The automaker entered into an agreement with five other automakers during the United Nations Climate Change Conference (COP26) held in November to end gas vehicle sales by 2040. Signatories included Ford, Mercedes-Benz, Volvo, Jaguar Land Rover, Chinese automaker BYD, and a slew of fleet operators hoping to do continued business in thirty nations that likewise signed various, non-binding environmental commitments.

That provides GM with some additional time to continue selling HD pickups utilizing liquid fuel. But it’s hard to take any of these climate promises totally seriously in the first place. China has once again stalled commitments and placed itself on a timeline that is decades behind the United States, despite the Eastern nation now being the worlds leader in air pollution buy a sizable margin. Though other groups have also made lopsided agreements and COP26 lacks any serious obligations, making the similarly unequal Paris Climate Agreements look positively ironclad in comparison.
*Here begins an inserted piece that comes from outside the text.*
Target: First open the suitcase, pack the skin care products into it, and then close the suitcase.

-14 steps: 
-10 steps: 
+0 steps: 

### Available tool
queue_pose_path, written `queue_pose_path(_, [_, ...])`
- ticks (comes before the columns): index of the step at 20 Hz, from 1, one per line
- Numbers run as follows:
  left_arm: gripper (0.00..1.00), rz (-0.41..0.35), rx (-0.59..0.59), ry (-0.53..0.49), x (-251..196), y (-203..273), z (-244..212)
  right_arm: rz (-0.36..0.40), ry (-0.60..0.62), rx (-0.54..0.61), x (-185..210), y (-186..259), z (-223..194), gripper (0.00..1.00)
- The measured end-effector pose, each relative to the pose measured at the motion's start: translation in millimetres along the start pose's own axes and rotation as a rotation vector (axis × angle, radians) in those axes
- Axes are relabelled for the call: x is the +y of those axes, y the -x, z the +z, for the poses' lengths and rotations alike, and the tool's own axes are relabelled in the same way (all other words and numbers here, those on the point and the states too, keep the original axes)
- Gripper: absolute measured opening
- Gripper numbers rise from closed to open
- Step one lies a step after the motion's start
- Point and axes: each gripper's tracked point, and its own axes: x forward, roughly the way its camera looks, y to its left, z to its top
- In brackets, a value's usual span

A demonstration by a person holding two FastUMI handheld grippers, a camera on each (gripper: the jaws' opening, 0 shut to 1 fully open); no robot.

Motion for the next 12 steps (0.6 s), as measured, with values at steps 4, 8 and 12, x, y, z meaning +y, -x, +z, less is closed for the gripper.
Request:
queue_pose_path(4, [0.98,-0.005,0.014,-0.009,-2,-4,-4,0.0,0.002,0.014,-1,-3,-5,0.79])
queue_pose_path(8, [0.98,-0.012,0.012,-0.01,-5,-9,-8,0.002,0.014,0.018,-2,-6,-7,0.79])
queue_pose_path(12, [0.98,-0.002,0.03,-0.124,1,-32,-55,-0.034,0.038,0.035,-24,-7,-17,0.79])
I’m just taking the long way of telling you not to count on GM (or anybody else) sticking to the agreed-upon targets. Let’s not forget that General Motors made the very first mass-produced and purpose-designed electric vehicle in 1996, with suggestions that it would fundamentally change the industry, only to scrap the program a few years later and reclaim all the cars. It would take well over a decade for the company’s next EV to appear. Granted, there’s different leadership in place today and the whole industry is now committing itself to electrification. But automakers have a habit of doing what’s in their best interest, even if it means breaking a promise or five.

The relevant technologies also might not be there come target time. While EVs are making genuine headway in becoming directly comparable to internal combustion vehicles, manufacturers have continued to stress how to improve their ability to effectively haul heavy loads. A few years ago engineers from multiple Japanese automakers told me their biggest hurdle with EVs were finding ways to maximize energy density to a point where it wouldn’t dramatically sap overall range whenever large payloads were at play. Toyota outright said this situation actually contributed to its decision to prioritize hybridization, rather than focus entirely on battery electric vehicles.
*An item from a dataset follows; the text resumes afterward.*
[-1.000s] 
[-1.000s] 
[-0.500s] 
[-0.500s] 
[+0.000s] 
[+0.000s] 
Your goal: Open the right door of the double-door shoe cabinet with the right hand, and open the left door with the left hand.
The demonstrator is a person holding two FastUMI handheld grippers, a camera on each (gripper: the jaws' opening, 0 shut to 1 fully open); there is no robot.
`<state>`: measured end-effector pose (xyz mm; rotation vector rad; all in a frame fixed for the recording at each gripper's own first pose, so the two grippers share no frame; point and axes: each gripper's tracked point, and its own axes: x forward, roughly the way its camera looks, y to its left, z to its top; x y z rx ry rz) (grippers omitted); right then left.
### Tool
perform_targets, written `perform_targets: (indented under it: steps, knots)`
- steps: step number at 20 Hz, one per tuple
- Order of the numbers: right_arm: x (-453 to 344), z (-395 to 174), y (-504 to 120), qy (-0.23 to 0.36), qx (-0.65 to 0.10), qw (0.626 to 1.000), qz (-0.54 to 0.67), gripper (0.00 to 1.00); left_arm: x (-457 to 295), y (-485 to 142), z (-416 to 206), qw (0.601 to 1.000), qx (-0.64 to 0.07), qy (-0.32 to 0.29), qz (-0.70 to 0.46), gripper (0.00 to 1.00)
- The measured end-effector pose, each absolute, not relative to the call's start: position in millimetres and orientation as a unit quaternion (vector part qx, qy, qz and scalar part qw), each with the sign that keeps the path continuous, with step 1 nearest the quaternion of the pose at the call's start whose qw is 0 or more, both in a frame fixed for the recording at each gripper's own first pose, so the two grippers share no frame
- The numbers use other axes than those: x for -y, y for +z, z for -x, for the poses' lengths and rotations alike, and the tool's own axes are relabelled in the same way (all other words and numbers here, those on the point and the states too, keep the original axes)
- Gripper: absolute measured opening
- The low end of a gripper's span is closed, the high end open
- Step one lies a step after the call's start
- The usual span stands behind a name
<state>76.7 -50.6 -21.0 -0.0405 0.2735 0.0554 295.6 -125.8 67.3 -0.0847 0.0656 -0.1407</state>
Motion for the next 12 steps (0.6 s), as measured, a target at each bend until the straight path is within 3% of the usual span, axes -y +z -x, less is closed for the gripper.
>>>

Then again, we’re talking about something that’s over a decade away. GM knows that placing such a large buffer between promise and delivery gives it plenty of time to cram everything down the memory hole. However, if the current pace of battery development is retained, a 2035 Chevrolet Silverado HD EV certainly sounds plausible. After all, the 2024 Chevy Silverado EV is fast approaching and GM is probably already using R&D teams to increase the relevant specifications to make usable HD models in thirteen years.
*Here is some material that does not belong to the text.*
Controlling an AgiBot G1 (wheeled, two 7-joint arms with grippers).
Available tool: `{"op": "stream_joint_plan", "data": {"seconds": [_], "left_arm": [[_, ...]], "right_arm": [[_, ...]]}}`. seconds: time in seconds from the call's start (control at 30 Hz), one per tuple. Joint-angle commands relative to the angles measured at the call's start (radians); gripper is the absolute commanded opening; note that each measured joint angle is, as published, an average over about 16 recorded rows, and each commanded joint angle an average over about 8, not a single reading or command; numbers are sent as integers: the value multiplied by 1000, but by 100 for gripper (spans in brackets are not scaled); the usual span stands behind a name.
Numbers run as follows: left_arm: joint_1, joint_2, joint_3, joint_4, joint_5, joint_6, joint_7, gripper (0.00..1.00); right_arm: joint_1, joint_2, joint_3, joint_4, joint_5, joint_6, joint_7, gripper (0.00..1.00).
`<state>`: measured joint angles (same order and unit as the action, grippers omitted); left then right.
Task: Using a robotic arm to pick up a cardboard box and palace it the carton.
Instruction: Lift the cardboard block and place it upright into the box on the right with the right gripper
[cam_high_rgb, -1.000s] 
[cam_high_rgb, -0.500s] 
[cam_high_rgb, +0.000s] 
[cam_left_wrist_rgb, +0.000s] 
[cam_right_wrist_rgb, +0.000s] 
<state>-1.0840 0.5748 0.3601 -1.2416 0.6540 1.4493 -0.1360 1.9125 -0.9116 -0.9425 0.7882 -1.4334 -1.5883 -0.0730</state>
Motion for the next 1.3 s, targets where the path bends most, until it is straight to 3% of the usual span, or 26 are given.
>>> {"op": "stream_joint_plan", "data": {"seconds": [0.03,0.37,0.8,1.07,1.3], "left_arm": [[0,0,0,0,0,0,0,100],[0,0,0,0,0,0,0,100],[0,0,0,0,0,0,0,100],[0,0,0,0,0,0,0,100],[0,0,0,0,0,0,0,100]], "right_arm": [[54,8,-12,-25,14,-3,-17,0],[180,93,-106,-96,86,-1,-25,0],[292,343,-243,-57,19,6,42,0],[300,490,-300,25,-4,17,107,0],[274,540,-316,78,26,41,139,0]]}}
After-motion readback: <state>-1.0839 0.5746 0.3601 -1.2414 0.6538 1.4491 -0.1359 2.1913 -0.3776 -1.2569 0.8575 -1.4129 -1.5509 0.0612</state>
I’m of the mind that the upcoming deluge of electric pickups is going to decide the fate of HD EVs, however. If the domestic market goes big on models like the Ford Lightning, Tesla Cybertruck, and Chevrolet Silverado EV, then it seems assured that HD models will follow. But if those trucks turn out to be poorly suited for anything other than showing off to the neighbors (fun fact: Pickup trucks were originally working vehicles) then it seems less likely that there will be bigger models being planned for contractors in need of heavy lifting.